#### Exercise details
Take the lines below between the one holding "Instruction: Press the" and the one holding "At the bottom of its span a gripper is open", inclusive, and copy them exactly. Add nothing.

#### Records for the exercise
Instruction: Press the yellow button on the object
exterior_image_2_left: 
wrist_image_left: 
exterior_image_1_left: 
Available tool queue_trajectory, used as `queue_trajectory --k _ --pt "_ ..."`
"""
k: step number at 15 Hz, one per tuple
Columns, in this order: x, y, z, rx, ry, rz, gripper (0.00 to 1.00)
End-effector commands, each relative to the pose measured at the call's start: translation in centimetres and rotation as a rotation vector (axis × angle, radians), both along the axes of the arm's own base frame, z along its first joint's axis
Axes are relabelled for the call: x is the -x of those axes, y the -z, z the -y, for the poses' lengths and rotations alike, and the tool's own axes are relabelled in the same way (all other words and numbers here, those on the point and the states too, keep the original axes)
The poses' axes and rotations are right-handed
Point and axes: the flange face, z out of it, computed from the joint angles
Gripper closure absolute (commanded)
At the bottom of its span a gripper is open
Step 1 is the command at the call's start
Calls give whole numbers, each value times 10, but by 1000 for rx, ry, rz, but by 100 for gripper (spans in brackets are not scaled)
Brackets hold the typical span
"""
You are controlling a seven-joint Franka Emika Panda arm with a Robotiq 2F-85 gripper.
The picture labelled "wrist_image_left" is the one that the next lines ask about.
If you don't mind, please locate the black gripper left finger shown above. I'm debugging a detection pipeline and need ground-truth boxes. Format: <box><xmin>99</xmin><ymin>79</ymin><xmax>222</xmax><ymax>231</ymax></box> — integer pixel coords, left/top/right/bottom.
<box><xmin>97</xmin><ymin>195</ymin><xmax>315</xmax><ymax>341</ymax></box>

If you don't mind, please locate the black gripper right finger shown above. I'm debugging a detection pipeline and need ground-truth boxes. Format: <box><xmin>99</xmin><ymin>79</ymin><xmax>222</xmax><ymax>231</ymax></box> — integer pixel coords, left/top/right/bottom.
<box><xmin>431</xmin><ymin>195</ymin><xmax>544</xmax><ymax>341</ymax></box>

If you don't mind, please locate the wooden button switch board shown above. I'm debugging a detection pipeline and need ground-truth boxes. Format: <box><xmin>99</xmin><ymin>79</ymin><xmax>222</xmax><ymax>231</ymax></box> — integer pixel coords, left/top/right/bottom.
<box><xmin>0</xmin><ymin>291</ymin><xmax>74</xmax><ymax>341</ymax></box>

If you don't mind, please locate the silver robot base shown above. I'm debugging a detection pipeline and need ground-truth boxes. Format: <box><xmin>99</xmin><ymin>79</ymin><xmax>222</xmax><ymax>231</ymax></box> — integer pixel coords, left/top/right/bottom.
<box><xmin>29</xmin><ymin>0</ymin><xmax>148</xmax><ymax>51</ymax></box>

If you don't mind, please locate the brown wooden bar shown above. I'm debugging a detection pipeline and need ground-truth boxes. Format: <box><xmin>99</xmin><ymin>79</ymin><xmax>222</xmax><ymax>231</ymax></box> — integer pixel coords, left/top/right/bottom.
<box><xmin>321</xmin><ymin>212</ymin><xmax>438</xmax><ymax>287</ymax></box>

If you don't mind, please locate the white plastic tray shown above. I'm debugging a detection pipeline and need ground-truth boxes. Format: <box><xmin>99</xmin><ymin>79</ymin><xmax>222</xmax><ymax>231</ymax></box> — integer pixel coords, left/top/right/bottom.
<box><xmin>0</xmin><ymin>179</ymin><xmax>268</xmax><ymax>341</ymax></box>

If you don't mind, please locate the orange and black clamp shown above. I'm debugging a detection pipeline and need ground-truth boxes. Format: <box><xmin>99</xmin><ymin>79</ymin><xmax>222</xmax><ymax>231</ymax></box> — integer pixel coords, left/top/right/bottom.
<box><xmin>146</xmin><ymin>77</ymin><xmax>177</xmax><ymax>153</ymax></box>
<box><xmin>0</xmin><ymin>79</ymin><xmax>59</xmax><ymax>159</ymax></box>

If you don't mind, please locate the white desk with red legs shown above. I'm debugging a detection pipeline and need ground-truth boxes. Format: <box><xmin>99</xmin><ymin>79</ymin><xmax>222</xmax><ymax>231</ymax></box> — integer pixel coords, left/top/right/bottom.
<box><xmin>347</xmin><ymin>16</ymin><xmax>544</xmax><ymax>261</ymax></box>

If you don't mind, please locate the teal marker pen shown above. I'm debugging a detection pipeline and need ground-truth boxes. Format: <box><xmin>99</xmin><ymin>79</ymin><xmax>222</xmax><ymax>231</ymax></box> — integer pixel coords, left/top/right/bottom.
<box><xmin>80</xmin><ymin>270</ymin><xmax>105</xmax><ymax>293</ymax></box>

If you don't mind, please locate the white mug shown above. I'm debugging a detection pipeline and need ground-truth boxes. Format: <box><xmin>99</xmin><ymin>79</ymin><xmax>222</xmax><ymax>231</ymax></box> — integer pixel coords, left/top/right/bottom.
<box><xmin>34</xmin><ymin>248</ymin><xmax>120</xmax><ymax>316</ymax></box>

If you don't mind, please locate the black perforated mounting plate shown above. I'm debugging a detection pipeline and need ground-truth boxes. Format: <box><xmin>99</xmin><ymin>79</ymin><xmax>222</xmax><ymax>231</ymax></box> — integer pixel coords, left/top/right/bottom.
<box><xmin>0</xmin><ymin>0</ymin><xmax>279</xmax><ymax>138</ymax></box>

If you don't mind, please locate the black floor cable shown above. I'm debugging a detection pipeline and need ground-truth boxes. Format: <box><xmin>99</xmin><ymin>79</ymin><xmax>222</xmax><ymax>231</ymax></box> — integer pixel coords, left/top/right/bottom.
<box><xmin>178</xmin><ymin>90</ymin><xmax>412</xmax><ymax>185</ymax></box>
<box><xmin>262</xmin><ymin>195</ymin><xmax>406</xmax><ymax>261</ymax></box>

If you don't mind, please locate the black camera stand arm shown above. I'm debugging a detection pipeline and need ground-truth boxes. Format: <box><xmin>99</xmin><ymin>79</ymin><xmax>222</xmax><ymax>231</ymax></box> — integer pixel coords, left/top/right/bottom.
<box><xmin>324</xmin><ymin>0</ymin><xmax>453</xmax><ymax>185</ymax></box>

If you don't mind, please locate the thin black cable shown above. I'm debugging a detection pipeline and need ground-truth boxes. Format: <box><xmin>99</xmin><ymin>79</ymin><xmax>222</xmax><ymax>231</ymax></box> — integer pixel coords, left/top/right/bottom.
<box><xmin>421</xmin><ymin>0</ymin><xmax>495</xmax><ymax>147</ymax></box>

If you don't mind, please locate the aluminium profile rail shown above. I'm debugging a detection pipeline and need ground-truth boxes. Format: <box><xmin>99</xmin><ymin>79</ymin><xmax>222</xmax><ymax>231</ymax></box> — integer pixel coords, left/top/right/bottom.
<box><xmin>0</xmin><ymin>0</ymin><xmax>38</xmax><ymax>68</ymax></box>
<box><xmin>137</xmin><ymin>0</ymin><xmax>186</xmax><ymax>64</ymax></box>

* * *

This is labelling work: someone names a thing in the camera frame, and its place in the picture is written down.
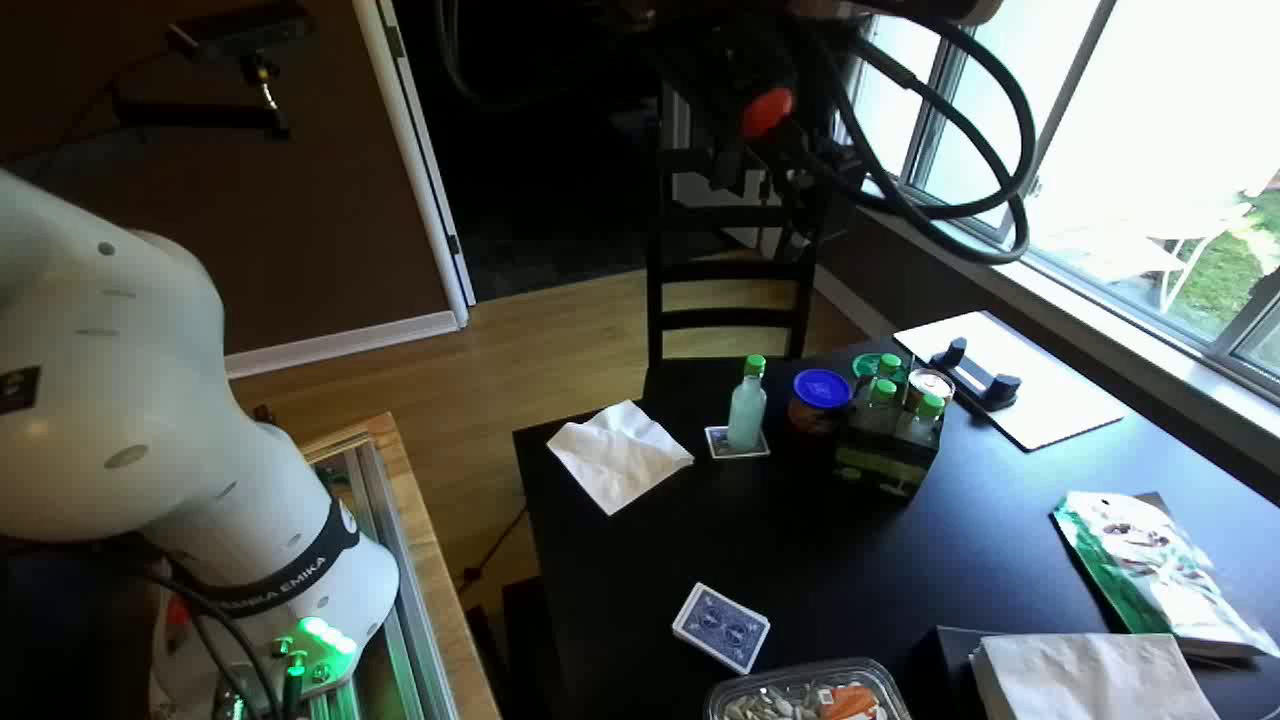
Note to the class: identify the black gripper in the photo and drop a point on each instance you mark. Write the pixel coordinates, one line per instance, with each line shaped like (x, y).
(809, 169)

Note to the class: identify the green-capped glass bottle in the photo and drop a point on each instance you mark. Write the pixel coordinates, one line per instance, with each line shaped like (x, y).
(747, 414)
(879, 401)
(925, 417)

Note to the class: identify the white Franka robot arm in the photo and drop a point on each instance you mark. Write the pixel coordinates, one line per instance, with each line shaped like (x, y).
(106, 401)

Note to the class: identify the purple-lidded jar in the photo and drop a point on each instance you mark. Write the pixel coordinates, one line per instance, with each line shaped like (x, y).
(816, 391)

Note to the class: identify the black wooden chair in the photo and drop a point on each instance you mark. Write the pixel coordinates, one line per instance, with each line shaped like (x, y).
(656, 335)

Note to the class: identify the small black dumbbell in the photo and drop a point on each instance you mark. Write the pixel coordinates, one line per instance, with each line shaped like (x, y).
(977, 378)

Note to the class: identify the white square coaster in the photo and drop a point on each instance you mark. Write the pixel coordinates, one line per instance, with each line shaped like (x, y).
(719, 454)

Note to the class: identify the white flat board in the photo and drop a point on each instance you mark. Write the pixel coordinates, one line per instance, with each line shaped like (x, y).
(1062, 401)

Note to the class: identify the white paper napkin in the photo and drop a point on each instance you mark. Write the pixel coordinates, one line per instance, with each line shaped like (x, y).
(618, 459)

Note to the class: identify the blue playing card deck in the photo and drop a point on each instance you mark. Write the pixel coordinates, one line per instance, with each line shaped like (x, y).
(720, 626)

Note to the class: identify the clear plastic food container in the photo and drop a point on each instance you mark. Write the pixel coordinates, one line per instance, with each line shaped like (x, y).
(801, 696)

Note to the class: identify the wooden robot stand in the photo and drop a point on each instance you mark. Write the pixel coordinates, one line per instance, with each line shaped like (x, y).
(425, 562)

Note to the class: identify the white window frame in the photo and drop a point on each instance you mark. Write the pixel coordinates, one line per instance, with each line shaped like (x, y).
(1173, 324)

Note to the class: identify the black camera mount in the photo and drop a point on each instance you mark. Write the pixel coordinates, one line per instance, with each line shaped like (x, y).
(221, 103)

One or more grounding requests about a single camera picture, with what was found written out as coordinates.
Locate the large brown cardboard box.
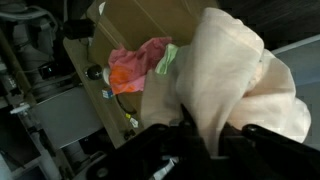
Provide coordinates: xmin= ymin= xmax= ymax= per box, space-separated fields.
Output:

#### Task response
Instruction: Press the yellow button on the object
exterior_image_2_left: 
wrist_image_left: 
exterior_image_1_left: 
Available tool queue_trajectory, used as `queue_trajectory --k _ --pt "_ ..."`
"""
k: step number at 15 Hz, one per tuple
Columns, in this order: x, y, z, rx, ry, rz, gripper (0.00 to 1.00)
End-effector commands, each relative to the pose measured at the call's start: translation in centimetres and rotation as a rotation vector (axis × angle, radians), both along the axes of the arm's own base frame, z along its first joint's axis
Axes are relabelled for the call: x is the -x of those axes, y the -z, z the -y, for the poses' lengths and rotations alike, and the tool's own axes are relabelled in the same way (all other words and numbers here, those on the point and the states too, keep the original axes)
The poses' axes and rotations are right-handed
Point and axes: the flange face, z out of it, computed from the joint angles
Gripper closure absolute (commanded)
At the bottom of its span a gripper is open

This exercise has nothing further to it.